Return all the data verbatim but without images.

[Information provided]

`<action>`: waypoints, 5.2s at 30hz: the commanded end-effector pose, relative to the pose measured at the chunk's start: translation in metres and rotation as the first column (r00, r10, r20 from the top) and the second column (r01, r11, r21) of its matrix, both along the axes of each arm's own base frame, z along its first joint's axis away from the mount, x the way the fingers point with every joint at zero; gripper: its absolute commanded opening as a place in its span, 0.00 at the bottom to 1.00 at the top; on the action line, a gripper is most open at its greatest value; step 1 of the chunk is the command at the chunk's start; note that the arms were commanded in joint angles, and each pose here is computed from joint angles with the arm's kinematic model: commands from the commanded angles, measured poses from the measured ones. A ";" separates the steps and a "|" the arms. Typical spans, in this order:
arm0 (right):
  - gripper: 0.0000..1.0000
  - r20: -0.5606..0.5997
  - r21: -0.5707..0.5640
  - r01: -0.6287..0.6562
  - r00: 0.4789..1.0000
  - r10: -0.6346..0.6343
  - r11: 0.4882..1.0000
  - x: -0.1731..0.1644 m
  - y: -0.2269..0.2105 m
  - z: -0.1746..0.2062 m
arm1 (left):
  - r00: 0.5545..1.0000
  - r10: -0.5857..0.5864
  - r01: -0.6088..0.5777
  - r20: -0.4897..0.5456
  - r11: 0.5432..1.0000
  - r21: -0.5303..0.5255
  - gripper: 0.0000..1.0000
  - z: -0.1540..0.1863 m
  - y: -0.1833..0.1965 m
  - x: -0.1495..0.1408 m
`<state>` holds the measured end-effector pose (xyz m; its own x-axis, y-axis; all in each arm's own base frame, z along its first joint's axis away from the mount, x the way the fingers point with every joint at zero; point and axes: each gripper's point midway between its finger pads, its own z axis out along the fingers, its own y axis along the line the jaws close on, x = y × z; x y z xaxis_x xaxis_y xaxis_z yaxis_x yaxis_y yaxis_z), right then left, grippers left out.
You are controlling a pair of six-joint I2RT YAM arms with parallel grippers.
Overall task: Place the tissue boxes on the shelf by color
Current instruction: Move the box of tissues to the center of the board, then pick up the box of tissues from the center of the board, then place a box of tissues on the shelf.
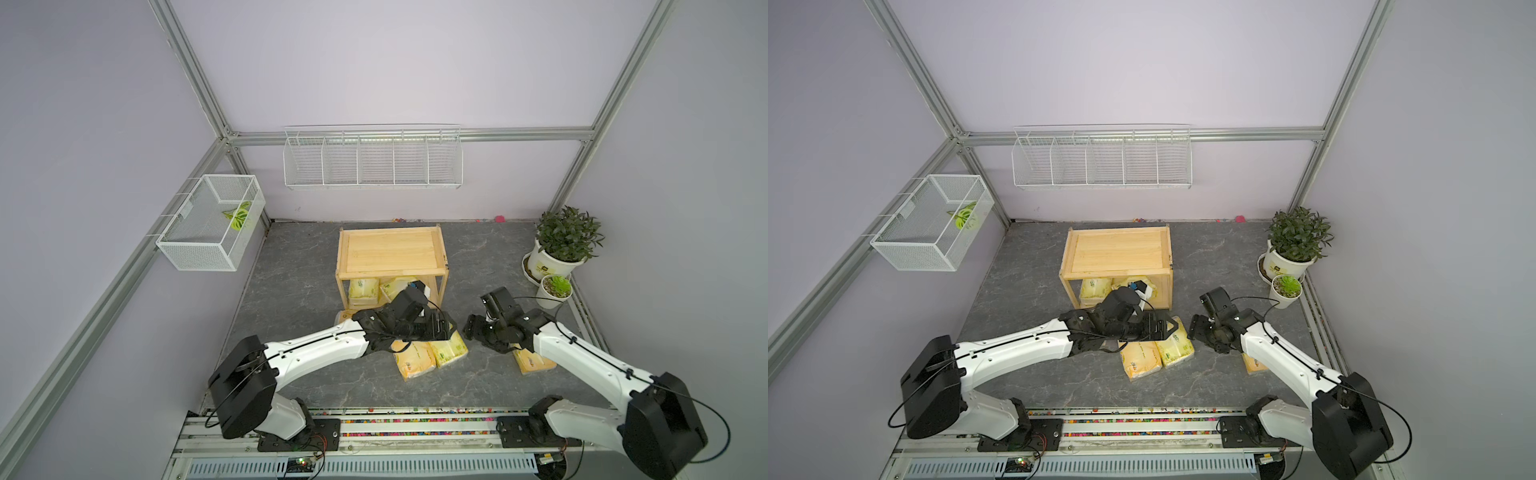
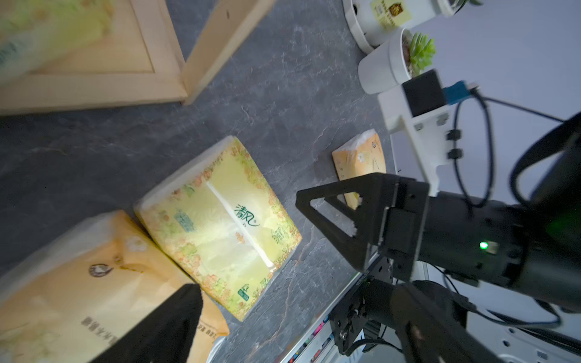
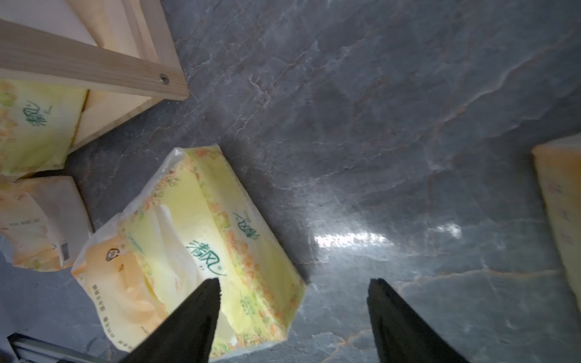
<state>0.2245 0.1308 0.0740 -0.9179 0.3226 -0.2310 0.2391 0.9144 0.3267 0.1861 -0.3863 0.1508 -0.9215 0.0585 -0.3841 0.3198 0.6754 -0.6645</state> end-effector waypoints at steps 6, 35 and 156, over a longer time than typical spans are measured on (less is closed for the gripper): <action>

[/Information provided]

[Solution to the exercise]
`<action>`: waypoints, 5.2s at 30hz: the commanded end-effector pose, relative to the pose measured at the chunk's start: translation in metres and rotation as the first column (r00, r10, r20 from the top) and the second column (r01, r11, r21) of its matrix, both along the axes of each arm's own base frame, z along its first joint's axis away from the mount, x the way the fingers point with every joint at zero; gripper: its absolute commanded opening as a place in its span, 0.00 at the bottom to 1.00 at the top; on the action line, a gripper is most open at its greatest value; step 1 of the chunk is the command at the chunk's start; note that the arms were commanded in joint angles, and each pose here is computed from joint angles with the arm's kinematic model: commands from the commanded angles, measured poses from the measured ones. A ";" separates the steps and a "|" the arms. Typical spans, in this order:
arm0 (right):
  - gripper: 0.0000..1.0000
  - r20: -0.5606..0.5997
  - r21: -0.5707..0.5640
  - r01: -0.6287..0.6562
  - r00: 0.4789..1.0000
  - r10: -0.6346..0.6343
  - r11: 0.4882..1.0000
  - x: -0.1731..0.1644 m
  - y: -0.2269..0.2105 m
  - z: -0.1746..0.2062 m
arm1 (left):
  - r00: 0.5545..1.0000
  - r10: -0.5857..0.5864
  - r01: -0.6088..0.5777
  - r20: -0.4897..0.5456
  - r11: 0.5432..1.0000
  - r21: -0.5303..0.5255
  - gripper: 0.0000..1.0000
  - z: -0.1540..0.1863 m
  - y: -0.1833..0.1965 m
  - x: -0.1495..0.1408 m
`<state>` holds the measured end-effector pose (xyz m; its own x-axis, y-axis; all in each arm's own base frame, z along its first joint's axis away from the mount, x the way the fingers point with every joint at zero; point and axes: each gripper's point midway between its finger pads, its own z axis out along the fingers, its own y axis along the line the jaws close on, x = y × z; x y z xaxis_x xaxis_y xaxis_z yaxis_x yaxis_y yaxis_z), right then left, grippers left out.
You are controlling a pair of six-joint I2RT YAM arms with parallel grippers.
Overall task: Place the tissue boxes on the shelf by color
Current instruction: Move the box of tissues to the center of the board, then pick up the box of tissues from the center of the board, then place a box of tissues on the shelf.
<state>0.2245 0.1308 0.0740 -0.9179 0.3226 -0.2310 0.2391 0.9144 0.3267 0.1861 -0.3863 0.1508 -0.9215 0.0585 -0.3841 0.3198 0.6754 -0.6645</state> end-effector waypoints at steps 6, 35 and 156, over a longer time than typical spans are measured on (less is closed for the gripper): <action>

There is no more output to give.